Intelligent Informative Frequency Band Searching Assisted by a Dynamic Bandit Tree Method for Machine Fault Diagnosis

The fault informative frequency band searching is crucial to envelope analysis-based machine fault diagnosis. Its success often depends on effective filters. However, existing filters encounter three problems: 1) fixed filters are not adaptive; 2) the adaptive decomposition filters are affected by key parameters; and 3) popular swarm-intelligent filters lack a clear guidance of parameter settings. This article innovatively introduces a bandit optimization algorithm, the dynamic bandit tree (DBT), to help realize more adaptive filters with the lower parameter-tuning burden in frequency band searching. Particularly, we show that boundaries of Meyer wavelet filters can be optimized by the DBT with effortless parameter tunings. The DBT is constructed by refining its growth dynamically based on the proposed multitree space partition and reshaped Thompson sampling.

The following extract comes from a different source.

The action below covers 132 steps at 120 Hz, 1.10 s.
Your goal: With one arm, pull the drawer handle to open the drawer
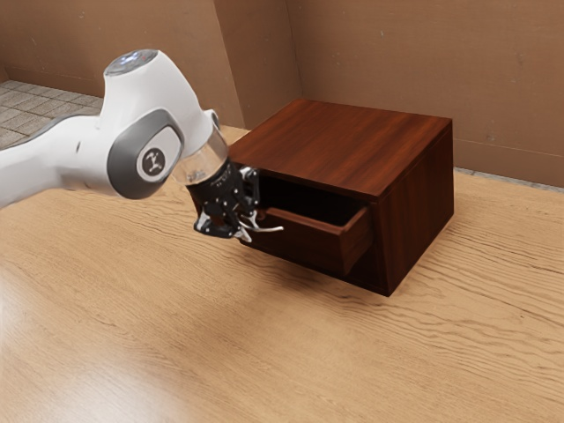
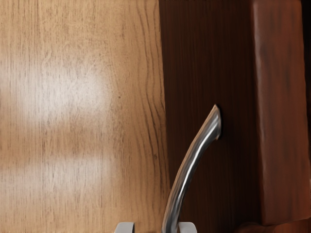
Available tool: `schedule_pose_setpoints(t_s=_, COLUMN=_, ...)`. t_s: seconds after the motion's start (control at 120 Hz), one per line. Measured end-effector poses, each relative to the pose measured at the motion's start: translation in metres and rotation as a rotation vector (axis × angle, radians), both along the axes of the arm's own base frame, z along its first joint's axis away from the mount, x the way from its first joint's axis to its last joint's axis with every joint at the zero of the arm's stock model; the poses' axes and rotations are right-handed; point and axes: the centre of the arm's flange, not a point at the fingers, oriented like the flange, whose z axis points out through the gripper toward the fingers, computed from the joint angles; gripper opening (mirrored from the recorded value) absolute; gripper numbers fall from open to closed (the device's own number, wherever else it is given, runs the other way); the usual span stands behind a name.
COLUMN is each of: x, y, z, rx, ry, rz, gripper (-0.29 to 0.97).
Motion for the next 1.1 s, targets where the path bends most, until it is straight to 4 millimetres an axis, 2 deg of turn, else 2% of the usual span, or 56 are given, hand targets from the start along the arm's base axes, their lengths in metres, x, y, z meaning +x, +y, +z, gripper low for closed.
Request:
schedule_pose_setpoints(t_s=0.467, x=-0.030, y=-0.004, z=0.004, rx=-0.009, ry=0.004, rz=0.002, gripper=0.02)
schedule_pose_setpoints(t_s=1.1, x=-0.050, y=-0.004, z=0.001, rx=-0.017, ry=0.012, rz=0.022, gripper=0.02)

Consequently, the filter boundaries are determined by the optimal trial of the DBT, enabling better identifications of demodulated fault frequencies. In verifications, we first benchmark the DBT against ten optimization algorithms via two multidimensional test functions. We then compare the proposed diagnosis method with seven existing fault diagnosis methods using bearing and gearbox fault data. Our methods can excel the benchmarks qualitatively and quantitatively. Additionally, a Python repository is provided to facilitate future studies. © 2022 IEEE.